* Work to complete:
The full listing should be written out verbatim, and its images should be dropped.

◇ ◇ ◇

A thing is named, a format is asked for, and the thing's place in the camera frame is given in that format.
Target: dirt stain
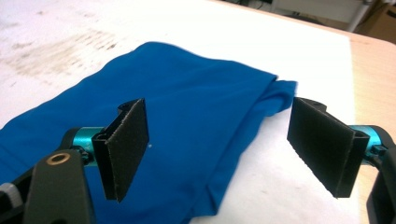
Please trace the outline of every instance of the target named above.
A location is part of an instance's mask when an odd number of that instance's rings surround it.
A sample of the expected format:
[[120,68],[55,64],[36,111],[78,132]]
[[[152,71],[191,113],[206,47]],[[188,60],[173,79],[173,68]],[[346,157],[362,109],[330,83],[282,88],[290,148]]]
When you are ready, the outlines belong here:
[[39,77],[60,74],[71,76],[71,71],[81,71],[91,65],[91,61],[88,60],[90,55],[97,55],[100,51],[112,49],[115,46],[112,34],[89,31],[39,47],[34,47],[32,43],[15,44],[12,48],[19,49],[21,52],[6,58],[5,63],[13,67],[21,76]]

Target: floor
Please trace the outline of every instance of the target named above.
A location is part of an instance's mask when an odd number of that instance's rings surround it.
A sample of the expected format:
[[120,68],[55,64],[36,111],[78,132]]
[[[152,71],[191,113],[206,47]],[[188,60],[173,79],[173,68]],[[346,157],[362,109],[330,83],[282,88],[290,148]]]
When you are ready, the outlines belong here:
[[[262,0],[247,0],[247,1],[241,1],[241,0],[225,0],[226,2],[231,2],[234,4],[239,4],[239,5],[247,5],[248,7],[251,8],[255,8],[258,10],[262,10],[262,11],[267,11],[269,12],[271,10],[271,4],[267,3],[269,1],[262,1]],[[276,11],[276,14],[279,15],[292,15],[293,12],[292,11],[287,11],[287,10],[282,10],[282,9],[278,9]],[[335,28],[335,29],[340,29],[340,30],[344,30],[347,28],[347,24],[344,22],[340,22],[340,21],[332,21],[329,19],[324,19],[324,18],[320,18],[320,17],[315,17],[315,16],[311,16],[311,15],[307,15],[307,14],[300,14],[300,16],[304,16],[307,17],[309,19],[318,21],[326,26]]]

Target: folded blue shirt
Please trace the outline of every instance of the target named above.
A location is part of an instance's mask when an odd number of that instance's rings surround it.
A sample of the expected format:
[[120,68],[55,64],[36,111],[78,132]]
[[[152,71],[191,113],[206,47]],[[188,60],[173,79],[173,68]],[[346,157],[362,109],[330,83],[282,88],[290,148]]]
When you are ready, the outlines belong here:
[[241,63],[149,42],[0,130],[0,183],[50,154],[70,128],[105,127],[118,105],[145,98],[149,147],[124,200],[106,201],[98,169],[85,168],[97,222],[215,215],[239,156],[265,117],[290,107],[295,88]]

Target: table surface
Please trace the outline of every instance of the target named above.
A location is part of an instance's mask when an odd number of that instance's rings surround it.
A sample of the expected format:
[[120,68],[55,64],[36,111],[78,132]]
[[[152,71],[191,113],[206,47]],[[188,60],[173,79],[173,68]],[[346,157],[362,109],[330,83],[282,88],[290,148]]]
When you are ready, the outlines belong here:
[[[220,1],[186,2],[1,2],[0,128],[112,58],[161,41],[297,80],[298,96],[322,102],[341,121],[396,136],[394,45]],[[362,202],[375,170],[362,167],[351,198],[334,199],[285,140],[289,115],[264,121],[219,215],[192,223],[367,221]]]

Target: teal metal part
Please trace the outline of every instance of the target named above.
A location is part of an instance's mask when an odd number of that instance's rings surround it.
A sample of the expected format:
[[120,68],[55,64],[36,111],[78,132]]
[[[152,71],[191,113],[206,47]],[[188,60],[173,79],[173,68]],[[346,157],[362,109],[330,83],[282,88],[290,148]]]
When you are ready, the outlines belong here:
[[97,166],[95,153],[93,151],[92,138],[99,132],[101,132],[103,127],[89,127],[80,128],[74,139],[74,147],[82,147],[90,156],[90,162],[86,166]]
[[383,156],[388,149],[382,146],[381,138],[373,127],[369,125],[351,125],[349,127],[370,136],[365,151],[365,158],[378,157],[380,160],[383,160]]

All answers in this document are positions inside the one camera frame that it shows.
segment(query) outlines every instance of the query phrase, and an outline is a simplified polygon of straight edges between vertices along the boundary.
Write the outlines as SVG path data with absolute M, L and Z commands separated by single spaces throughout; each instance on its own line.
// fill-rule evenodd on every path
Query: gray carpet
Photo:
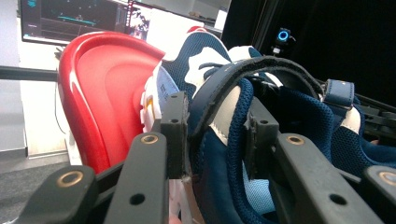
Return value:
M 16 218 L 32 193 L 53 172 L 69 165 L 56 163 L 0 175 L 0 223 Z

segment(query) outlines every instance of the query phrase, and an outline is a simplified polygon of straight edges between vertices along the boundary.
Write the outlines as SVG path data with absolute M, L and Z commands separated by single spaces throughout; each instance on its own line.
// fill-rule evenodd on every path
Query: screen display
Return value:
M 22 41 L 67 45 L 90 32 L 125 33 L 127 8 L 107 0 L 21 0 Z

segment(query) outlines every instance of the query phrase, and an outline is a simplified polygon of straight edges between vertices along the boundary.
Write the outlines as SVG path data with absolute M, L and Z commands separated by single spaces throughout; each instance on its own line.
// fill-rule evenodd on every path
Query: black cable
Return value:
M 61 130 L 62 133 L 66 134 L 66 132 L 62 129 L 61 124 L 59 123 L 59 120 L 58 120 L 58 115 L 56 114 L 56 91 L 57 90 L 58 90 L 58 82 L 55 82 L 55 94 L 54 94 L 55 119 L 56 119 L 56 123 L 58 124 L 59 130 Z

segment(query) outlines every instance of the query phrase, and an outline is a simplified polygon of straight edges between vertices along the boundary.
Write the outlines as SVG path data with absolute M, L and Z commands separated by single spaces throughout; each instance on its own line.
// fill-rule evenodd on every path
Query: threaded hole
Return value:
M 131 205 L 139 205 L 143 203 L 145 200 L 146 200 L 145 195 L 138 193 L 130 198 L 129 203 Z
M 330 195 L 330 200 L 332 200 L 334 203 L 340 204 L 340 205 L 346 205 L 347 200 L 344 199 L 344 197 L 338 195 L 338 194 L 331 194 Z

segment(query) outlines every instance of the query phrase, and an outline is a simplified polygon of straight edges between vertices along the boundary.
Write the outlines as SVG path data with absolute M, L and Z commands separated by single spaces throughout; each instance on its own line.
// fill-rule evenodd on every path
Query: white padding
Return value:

◇ ◇ ◇

* Response below:
A thing is named, a format is asked for, and the thing's place in the camera frame is given in that format.
Target: dirt stain
Please trace the outline of every instance of the target named above.
A location is part of an instance's mask when an odd number of that instance's rings surround it.
A sample of the expected format:
[[120,68],[55,64],[36,111],[78,132]]
[[[152,71],[191,113],[206,47]],[[188,60],[173,79],[173,68]],[[346,157],[362,109],[330,83],[282,88],[290,148]]]
When you are ready, the outlines belong here:
[[39,77],[60,74],[71,76],[71,71],[81,71],[91,65],[91,61],[88,60],[90,55],[97,55],[100,51],[112,49],[115,46],[112,34],[89,31],[39,47],[34,47],[32,43],[15,44],[12,48],[19,49],[21,52],[6,58],[5,63],[13,67],[21,76]]

Target: floor
Please trace the outline of every instance of the target named above.
A location is part of an instance's mask when an odd number of that instance's rings surround it.
A sample of the expected format:
[[120,68],[55,64],[36,111],[78,132]]
[[[152,71],[191,113],[206,47]],[[188,60],[173,79],[173,68]],[[346,157],[362,109],[330,83],[282,88],[290,148]]]
When you are ready, the outlines belong here:
[[[262,0],[247,0],[247,1],[241,1],[241,0],[225,0],[226,2],[231,2],[234,4],[239,4],[239,5],[247,5],[248,7],[251,8],[255,8],[258,10],[262,10],[262,11],[267,11],[269,12],[271,10],[271,4],[267,3],[269,1],[262,1]],[[276,11],[276,14],[279,15],[292,15],[293,12],[292,11],[287,11],[287,10],[282,10],[282,9],[278,9]],[[335,28],[335,29],[340,29],[340,30],[344,30],[347,28],[347,24],[344,22],[340,22],[340,21],[332,21],[329,19],[324,19],[324,18],[320,18],[320,17],[315,17],[315,16],[311,16],[311,15],[307,15],[307,14],[300,14],[300,16],[304,16],[307,17],[309,19],[318,21],[326,26]]]

Target: folded blue shirt
Please trace the outline of every instance of the target named above.
A location is part of an instance's mask when an odd number of that instance's rings surround it.
A sample of the expected format:
[[120,68],[55,64],[36,111],[78,132]]
[[[152,71],[191,113],[206,47]],[[188,60],[173,79],[173,68]],[[346,157],[362,109],[330,83],[282,88],[290,148]]]
When you are ready, the outlines belong here:
[[241,63],[149,42],[0,130],[0,183],[50,154],[70,128],[105,127],[118,105],[145,98],[149,147],[124,200],[106,201],[98,169],[85,168],[97,222],[215,215],[239,156],[265,117],[290,107],[295,88]]

Target: table surface
Please trace the outline of every instance of the target named above.
A location is part of an instance's mask when an odd number of that instance's rings surround it.
A sample of the expected format:
[[120,68],[55,64],[36,111],[78,132]]
[[[152,71],[191,113],[206,47]],[[188,60],[173,79],[173,68]],[[346,157],[362,109],[330,83],[282,88],[290,148]]]
When you are ready, the outlines belong here:
[[[220,1],[186,2],[1,2],[0,128],[112,58],[161,41],[297,80],[298,96],[322,102],[341,121],[396,136],[394,45]],[[362,202],[375,170],[362,167],[351,198],[334,199],[285,140],[289,115],[264,121],[219,215],[192,223],[367,221]]]

Target: teal metal part
Please trace the outline of every instance of the target named above.
A location is part of an instance's mask when an odd number of that instance's rings surround it.
A sample of the expected format:
[[120,68],[55,64],[36,111],[78,132]]
[[[152,71],[191,113],[206,47]],[[188,60],[173,79],[173,68]],[[346,157],[362,109],[330,83],[282,88],[290,148]]]
When you are ready, the outlines belong here:
[[97,166],[95,153],[93,151],[92,138],[99,132],[101,132],[103,127],[89,127],[80,128],[74,139],[74,147],[82,147],[90,156],[90,162],[86,166]]
[[383,156],[388,149],[382,146],[381,138],[373,127],[369,125],[351,125],[349,127],[370,136],[365,151],[365,158],[378,157],[380,160],[383,160]]

All answers in this document are positions inside the one camera frame that it shows.
segment(query) outlines every instance of the query phrase, and an outline is a simplified polygon of straight edges between vertices along the boundary.
Write the outlines as SVG path data with absolute M, L and Z commands separated by single spaces throughout; each instance on its own line.
// fill-rule evenodd on every path
Query: gray carpet
Photo:
Return value:
M 16 218 L 32 193 L 53 172 L 69 165 L 56 163 L 0 175 L 0 223 Z

segment(query) outlines every instance of the query phrase, and an outline is a simplified polygon of straight edges between vertices along the boundary.
Write the outlines as SVG path data with absolute M, L and Z commands separated by single spaces throughout; each instance on its own line.
// fill-rule evenodd on every path
Query: screen display
Return value:
M 22 41 L 67 45 L 90 32 L 125 33 L 127 8 L 107 0 L 21 0 Z

segment(query) outlines every instance of the query phrase, and an outline is a simplified polygon of straight edges between vertices along the boundary.
Write the outlines as SVG path data with absolute M, L and Z commands separated by single spaces throughout; each instance on its own line.
// fill-rule evenodd on every path
Query: black cable
Return value:
M 61 130 L 62 133 L 66 134 L 66 132 L 62 129 L 61 124 L 59 123 L 59 120 L 58 120 L 58 115 L 56 114 L 56 91 L 57 90 L 58 90 L 58 82 L 55 82 L 55 94 L 54 94 L 55 119 L 56 119 L 56 123 L 58 124 L 59 130 Z

segment(query) outlines every instance of the query phrase, and an outline is a simplified polygon of straight edges between vertices along the boundary.
Write the outlines as SVG path data with absolute M, L and Z commands separated by single spaces throughout; each instance on its own line.
// fill-rule evenodd on every path
Query: threaded hole
Return value:
M 131 205 L 139 205 L 143 203 L 145 200 L 146 200 L 145 195 L 138 193 L 130 198 L 129 203 Z
M 330 195 L 330 200 L 332 200 L 334 203 L 340 204 L 340 205 L 346 205 L 347 200 L 344 199 L 344 197 L 338 195 L 338 194 L 331 194 Z

segment(query) outlines every instance of the query phrase, and an outline is a simplified polygon of straight edges between vertices along the boundary.
Write the outlines as SVG path data with absolute M, L and Z commands separated by single spaces throughout; each instance on its own line.
// fill-rule evenodd on every path
Query: white padding
Return value:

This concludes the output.